ES Verson: 7.15.0
We were exploring the significant_text plugin of ES (via REST API) for generating word cloud from our data. As the query took more time to execute, we decided to use a timeout. Here is what the official documentation of timeout states.
Each shard collects hits within the specified time period. If collection isn’t finished when the period ends, Elasticsearch uses only the hits accumulated up to that point. The overall latency of a search request depends on the number of shards needed for the search and the number of concurrent shard requests.
And here is my REST API.
GET /<24-indices>/_search
{
"timeout": "500ms",
"query": {
"bool": {
"filter": [
{
"terms": {
"channelId": [
// 50+ channel ids
]
}
},
{
"range": {
"postPublishedOn": {
"gte": "2021-01-01",
"lte": "2022-12-31"
}
}
}
]
}
},
"aggs": {
"sample": {
"sampler": {
"shard_size": 10000
},
"aggs": {
"keywords": {
"significant_text": {
"field": "caption",
"filter_duplicate_text": true,
"size": 25
}
}
}
}
}
}
Here is the result
{
"took": 29652,
"timed_out": true,
"_shards": {
"total": 24,
"successful": 24,
"skipped": 0,
"failed": 0
},
"hits": {
"total": {
"value": 10000,
"relation": "gte"
},
"max_score": 0,
"hits": [
...
]
},
"aggregations": {
...
}
}
As we can see, the request is timed out but still took around 30s despite setting the timeout to 500ms. What am I missing here?

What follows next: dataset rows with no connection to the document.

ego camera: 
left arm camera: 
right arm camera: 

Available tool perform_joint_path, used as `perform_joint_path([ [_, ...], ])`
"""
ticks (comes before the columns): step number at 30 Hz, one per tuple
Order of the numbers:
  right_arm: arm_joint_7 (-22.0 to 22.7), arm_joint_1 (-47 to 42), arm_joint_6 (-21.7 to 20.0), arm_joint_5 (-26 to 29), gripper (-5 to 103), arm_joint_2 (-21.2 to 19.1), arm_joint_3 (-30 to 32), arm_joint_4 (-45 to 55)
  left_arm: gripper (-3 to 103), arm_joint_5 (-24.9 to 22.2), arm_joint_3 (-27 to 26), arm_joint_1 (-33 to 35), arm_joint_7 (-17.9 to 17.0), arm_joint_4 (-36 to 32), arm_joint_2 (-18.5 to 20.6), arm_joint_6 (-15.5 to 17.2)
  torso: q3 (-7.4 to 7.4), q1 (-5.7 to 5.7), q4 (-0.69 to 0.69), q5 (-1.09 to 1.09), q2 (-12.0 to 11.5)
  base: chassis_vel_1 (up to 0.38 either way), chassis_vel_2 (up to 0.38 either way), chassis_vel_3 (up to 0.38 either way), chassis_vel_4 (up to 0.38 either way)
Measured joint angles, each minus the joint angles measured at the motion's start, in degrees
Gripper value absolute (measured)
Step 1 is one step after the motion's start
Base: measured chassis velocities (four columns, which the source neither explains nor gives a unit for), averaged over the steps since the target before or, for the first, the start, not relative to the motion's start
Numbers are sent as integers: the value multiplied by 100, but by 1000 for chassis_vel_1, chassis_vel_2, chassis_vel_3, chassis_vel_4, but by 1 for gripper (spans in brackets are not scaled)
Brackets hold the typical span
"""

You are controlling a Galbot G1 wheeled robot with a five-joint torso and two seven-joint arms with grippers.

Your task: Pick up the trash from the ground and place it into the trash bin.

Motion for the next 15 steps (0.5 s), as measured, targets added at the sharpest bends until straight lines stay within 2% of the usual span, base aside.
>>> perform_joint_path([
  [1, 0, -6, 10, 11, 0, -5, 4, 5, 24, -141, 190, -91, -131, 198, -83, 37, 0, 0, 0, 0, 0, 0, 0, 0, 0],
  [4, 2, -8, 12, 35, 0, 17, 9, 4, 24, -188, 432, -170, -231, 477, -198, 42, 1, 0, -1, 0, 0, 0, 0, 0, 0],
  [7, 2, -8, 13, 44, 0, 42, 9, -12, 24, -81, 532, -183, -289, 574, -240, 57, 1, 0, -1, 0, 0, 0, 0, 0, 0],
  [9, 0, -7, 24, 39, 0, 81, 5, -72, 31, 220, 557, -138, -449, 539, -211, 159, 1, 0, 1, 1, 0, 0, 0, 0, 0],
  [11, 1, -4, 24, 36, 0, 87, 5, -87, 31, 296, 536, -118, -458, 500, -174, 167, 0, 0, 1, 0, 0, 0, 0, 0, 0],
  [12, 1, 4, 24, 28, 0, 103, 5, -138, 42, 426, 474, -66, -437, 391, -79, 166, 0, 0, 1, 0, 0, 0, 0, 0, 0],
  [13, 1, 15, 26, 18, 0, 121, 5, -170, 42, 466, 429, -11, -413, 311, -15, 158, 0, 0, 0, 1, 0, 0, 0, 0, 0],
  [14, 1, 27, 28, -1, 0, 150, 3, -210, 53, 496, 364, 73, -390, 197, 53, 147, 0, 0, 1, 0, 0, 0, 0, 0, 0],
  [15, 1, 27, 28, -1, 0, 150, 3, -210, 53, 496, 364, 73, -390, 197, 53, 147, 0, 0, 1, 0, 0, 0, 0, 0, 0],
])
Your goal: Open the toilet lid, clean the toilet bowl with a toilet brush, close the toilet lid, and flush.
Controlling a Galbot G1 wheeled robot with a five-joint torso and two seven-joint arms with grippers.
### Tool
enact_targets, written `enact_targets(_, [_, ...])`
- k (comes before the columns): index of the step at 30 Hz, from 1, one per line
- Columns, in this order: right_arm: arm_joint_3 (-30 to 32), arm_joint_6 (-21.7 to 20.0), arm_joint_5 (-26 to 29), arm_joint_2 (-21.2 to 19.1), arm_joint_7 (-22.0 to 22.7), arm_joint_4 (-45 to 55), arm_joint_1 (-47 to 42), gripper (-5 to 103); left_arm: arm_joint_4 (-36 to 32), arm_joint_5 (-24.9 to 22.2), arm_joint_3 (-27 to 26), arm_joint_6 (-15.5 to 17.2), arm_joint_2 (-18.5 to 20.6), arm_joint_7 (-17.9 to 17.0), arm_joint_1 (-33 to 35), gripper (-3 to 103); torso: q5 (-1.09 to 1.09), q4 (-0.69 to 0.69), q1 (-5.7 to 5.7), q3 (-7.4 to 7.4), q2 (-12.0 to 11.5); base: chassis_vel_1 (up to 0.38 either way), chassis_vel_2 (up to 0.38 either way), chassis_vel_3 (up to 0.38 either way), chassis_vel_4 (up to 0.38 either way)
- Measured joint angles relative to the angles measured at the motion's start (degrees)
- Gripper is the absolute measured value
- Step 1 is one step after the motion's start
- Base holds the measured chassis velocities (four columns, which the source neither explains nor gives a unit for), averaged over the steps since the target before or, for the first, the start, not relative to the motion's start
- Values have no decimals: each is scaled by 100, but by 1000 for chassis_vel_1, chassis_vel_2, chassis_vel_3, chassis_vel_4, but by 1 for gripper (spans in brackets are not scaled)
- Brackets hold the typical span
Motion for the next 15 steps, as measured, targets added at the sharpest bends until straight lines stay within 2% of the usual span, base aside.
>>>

The search went through 24 shards. As per the doc, some of these 24 requests would have executed parallelly with each of them having a timeout of 500ms. Even if it is executed sequentially, 24 x 500 ms = 12s. Which is way below 30s.
So here are my questions.
- Will the requests to different shards execute parallel in all circumstances? If not, then in what scenario would they execute sequentially?
- In either case, why is the query taking more time despite getting timed out?
- This one is about significant_text plugin. Does this plugin really take that long to complete execution? Below are more details about my dataset.
Shard details:-
{
"docs": {
"count": 106287465,
"deleted": 30635607
},
"shards": {
"total_count": 24
},
"store": {
"size_in_bytes": 106441596761,
"total_data_set_size_in_bytes": 106441596761,
"reserved_in_bytes": 0
}
}
Approx matched doc count: 35k